In circumstances where the alternative for the insured is to let the policy lapse and lose a potentially large portion of the premiums which have been paid on the policy, a Life Settlement is an attractive option.

Why does the Fund invest in Life Settlements in the USA?

The Responsible Entity’s investment strategy is to purchase Life Settlements in the USA for the following reasons:

  • Because of the nature of the investment it is not a matter of “if” but “when” a policy is paid out. The returns are not correlated to events in the stock, bond or property markets.
  • There is a large volume of policies available for purchase.
  • Some of the world’s largest life insurance companies operate in the USA reducing the risk of financial failure by insurers.
  • Most States in the USA provide a US State Government Guarantee Fund that guarantees the payment of policy death benefits up to US$300,000 per life insured in the event of insurance company insolvency. This provides limited assurance for the Fund.
  • Under the non-contestability provisions imposed on insurance companies by the Statute of Limitations in the USA, life insurance companies cannot contest the payment of death benefits, provided premiums have been fully paid during the Contestability Period and up to the date of the death of the Insured. The Contestability Period is generally between one and three years with two years being the standard.
  • The Life Settlements Industry has been established in the USA since 1997.

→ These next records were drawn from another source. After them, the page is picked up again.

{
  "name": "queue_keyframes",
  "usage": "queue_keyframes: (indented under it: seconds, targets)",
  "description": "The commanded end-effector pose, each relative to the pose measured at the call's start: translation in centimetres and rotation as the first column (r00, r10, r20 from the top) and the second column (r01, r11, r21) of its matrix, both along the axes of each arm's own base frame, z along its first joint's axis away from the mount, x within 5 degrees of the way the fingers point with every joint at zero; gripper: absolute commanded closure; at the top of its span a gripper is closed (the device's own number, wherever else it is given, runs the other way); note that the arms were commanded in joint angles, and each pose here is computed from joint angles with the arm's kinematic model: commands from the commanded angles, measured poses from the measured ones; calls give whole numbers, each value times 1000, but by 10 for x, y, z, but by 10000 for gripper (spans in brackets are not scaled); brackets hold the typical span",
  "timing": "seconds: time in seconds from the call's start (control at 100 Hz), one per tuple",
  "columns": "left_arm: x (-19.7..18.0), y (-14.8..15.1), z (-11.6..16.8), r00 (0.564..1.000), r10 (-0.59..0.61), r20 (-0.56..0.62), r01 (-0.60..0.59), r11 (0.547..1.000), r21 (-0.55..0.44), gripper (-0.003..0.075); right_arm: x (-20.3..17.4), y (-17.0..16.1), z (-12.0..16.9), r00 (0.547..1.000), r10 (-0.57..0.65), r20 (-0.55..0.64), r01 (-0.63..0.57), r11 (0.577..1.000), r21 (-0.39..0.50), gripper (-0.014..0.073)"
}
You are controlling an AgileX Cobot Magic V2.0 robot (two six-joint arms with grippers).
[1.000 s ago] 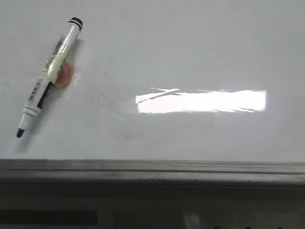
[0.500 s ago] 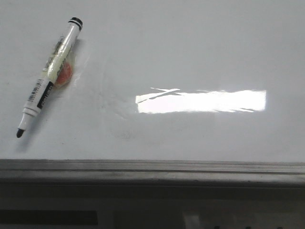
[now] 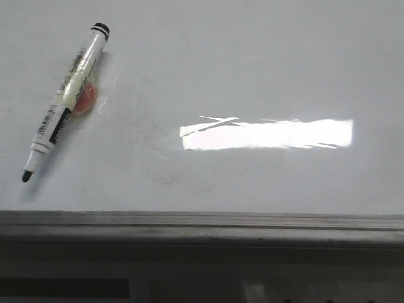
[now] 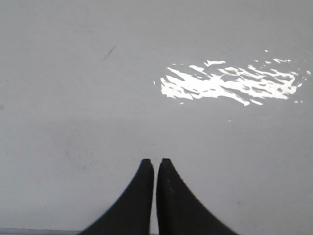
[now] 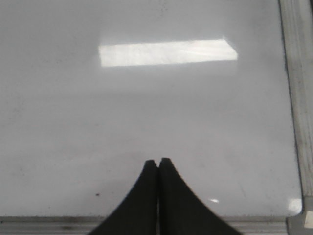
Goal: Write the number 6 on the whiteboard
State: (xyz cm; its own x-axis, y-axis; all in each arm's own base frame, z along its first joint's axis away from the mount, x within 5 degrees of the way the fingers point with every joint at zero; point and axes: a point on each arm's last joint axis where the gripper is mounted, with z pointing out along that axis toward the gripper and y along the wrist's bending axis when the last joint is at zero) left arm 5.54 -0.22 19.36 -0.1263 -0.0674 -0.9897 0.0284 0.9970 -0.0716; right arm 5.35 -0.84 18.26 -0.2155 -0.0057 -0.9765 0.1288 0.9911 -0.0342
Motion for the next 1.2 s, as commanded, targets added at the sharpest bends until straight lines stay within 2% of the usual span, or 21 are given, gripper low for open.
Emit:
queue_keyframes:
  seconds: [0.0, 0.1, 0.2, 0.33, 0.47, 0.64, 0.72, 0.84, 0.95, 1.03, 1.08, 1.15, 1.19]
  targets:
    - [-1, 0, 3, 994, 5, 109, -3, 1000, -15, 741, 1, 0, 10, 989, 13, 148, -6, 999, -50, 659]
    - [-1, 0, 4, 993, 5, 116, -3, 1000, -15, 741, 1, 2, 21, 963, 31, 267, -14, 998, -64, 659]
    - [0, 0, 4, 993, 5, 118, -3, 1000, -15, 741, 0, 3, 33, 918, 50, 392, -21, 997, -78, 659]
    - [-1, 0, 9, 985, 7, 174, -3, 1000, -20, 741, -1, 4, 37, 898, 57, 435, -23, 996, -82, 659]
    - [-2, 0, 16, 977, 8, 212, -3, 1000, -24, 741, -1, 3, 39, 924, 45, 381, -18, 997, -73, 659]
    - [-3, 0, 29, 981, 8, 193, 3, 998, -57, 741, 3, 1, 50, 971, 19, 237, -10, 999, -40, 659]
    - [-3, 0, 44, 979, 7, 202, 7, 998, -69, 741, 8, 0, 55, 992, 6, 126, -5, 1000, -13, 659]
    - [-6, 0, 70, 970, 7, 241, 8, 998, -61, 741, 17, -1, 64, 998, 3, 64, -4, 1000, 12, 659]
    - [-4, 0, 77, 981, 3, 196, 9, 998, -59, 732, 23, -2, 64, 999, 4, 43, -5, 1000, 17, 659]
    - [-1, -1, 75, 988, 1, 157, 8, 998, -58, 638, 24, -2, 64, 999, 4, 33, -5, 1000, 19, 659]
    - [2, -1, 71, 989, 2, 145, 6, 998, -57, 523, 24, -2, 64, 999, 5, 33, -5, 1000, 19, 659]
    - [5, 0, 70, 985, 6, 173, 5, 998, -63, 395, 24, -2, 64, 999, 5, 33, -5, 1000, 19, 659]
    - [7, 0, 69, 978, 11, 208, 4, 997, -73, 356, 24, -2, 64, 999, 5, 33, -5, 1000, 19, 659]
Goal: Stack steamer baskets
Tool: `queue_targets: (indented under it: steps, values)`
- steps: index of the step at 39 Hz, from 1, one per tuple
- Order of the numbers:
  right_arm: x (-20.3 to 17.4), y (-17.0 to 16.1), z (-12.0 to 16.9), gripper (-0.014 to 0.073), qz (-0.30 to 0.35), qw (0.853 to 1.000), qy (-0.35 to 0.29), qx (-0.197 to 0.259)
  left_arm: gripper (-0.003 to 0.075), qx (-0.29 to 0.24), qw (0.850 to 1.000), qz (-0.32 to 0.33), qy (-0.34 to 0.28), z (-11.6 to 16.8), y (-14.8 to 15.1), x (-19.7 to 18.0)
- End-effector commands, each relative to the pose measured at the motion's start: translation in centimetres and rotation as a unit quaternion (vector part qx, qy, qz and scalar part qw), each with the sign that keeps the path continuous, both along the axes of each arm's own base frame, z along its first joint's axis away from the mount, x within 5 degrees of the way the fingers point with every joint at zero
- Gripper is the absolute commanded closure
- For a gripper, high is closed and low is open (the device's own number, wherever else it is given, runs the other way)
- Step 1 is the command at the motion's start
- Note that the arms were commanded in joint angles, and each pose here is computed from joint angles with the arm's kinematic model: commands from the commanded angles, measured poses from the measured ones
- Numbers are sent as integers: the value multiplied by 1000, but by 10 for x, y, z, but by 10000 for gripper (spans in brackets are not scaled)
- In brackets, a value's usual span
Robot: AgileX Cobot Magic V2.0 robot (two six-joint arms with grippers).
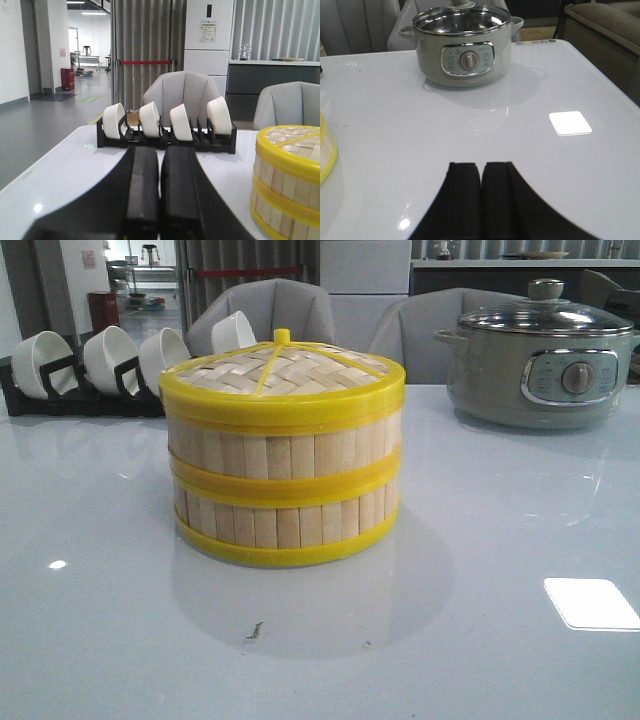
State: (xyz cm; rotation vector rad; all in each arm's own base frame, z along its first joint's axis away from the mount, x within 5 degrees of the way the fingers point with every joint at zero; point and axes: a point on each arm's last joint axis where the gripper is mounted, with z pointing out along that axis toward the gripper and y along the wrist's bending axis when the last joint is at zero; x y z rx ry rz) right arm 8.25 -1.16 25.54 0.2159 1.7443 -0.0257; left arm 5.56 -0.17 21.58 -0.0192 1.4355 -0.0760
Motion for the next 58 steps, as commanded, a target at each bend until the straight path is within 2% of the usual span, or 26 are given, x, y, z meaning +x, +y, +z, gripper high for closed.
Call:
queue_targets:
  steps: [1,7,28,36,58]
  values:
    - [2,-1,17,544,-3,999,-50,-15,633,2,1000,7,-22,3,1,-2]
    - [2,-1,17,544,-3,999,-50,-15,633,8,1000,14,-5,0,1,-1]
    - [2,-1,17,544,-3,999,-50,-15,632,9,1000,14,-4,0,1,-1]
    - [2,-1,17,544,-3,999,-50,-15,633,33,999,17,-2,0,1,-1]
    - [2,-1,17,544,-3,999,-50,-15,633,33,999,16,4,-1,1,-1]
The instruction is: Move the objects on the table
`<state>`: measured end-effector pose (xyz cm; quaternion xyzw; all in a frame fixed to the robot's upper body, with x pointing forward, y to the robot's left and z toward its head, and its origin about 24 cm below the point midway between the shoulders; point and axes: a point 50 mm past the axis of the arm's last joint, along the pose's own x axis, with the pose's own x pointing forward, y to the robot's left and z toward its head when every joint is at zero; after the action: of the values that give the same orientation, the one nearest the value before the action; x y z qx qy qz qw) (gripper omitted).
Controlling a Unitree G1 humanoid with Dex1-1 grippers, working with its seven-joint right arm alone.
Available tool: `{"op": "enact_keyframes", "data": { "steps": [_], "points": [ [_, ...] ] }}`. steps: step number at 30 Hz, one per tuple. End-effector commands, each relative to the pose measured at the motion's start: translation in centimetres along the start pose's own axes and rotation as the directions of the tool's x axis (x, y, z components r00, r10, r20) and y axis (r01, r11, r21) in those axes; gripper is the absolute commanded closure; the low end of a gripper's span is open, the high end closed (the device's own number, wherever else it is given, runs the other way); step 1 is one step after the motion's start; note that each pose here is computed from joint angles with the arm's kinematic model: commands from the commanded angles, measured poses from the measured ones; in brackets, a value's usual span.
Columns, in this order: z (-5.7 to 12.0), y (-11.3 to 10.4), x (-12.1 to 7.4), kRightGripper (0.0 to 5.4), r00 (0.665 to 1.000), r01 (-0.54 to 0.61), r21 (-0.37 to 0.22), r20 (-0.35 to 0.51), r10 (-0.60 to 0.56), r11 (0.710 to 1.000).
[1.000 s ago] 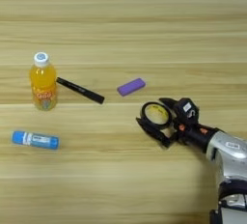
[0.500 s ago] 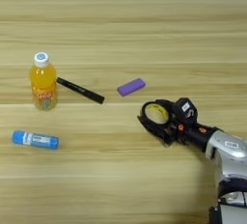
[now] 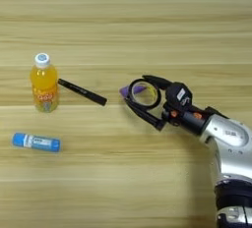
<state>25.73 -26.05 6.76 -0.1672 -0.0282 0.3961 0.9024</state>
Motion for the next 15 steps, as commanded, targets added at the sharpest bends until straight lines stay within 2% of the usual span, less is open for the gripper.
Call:
{"op": "enact_keyframes", "data": {
  "steps": [1, 5, 15],
  "points": [
    [3.0, -0.2, 2.2, 1.39, 0.998, -0.011, -0.111, 0.052, 0.017, 0.994],
    [2.9, 2.3, 4.7, 1.39, 0.992, -0.120, -0.094, 0.033, 0.123, 0.988],
    [0.9, 6.2, 7.0, 1.39, 0.955, -0.296, 0.005, -0.012, 0.296, 0.955]
  ]
}}
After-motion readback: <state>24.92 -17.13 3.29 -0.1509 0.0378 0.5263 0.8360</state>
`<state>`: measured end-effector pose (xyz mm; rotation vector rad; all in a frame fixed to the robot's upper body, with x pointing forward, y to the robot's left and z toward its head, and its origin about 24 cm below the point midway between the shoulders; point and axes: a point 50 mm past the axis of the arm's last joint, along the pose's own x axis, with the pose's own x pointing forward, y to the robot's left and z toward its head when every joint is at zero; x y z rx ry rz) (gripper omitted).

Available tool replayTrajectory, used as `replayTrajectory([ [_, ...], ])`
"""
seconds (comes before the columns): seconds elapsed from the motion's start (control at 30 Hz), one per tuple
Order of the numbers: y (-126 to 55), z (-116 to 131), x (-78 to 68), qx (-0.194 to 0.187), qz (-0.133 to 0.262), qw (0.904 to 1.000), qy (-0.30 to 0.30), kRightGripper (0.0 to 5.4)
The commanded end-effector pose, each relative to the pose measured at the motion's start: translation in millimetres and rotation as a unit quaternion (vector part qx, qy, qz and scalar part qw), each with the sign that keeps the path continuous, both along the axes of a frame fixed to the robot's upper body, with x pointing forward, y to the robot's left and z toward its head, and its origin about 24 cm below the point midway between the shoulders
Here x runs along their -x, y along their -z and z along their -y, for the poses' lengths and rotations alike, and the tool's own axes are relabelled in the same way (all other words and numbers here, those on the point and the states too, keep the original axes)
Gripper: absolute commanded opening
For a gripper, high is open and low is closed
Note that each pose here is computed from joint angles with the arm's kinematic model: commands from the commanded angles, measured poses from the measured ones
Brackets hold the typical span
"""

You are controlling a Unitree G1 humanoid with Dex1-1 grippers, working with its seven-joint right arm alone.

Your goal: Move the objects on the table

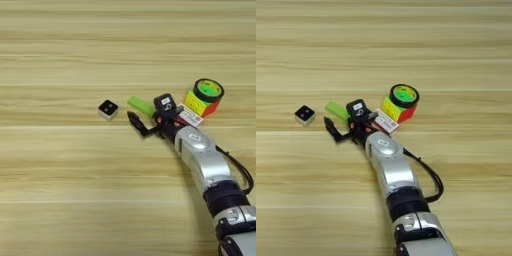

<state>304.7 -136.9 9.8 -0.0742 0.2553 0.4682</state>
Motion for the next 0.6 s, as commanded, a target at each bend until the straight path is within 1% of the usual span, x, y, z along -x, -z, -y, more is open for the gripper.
replayTrajectory([
  [0.03,-34.5,-1.8,-20.6,0.000,0.070,0.9976,-0.002,5.36],
  [0.2,-30.3,-2.2,-19.5,0.000,0.058,0.9983,-0.006,5.36],
  [0.33,-28.4,-1.4,-19.5,0.002,0.053,0.9986,-0.007,4.84],
  [0.4,-26.7,-0.8,-19.9,0.001,0.048,0.9988,-0.006,4.43],
  [0.6,-25.0,0.3,-20.3,-0.002,0.041,0.9991,-0.006,3.71],
])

Life Settlements Wholesale Funds

Investment strategy

The Fund intends to buy and hold to maturity a diverse portfolio of USA based life insurance policies called Life Settlements. Diversification will be achieved by monitoring exposure to individual insurance companies, credit rating classes of insurance companies, individual insured persons and classes of medical impairments. The Fund will purchase individual policies, fractional policies and bundles of policies. The Fund may also place funds on the official short-term money market or on deposit with authorized deposit-taking institutions pending the acquisition of policies. All interest earned on these investments will form part of the Assets of the Fund. The Fund may also acquire interests in trusts which own Life Settlements. These trusts may be operated by associates of the Responsible Entity. Interests in these trusts, if acquired, will become Assets of the Fund. In such situations, the Responsible Entity will review the underlying Life Settlements held in the trust to ensure they satisfy the Policy Purchase Criteria. In addition, the Fund may also acquire Life Settlements (or interests in trusts) which are encumbered. In these situations, the Fund will generally assume the responsibility of the borrower to repay the loan. However, any encumbrance will be taken into account as part of the acquisition and valuation process.

Subscription details

The minimum initial subscription that will be accepted from each direct Investor is AUD$30,000. The minimum additional subscription amount that will be accepted from each direct Investor is AUD$5,000. The Responsible Entity may accept amounts lower than this in its absolute discretion. The Fund is not restricted in the number of Units it may issue under this PDS as the Fund will continue to acquire Assets so long as there is demand from Investors and the Fund’s investment strategy can be followed.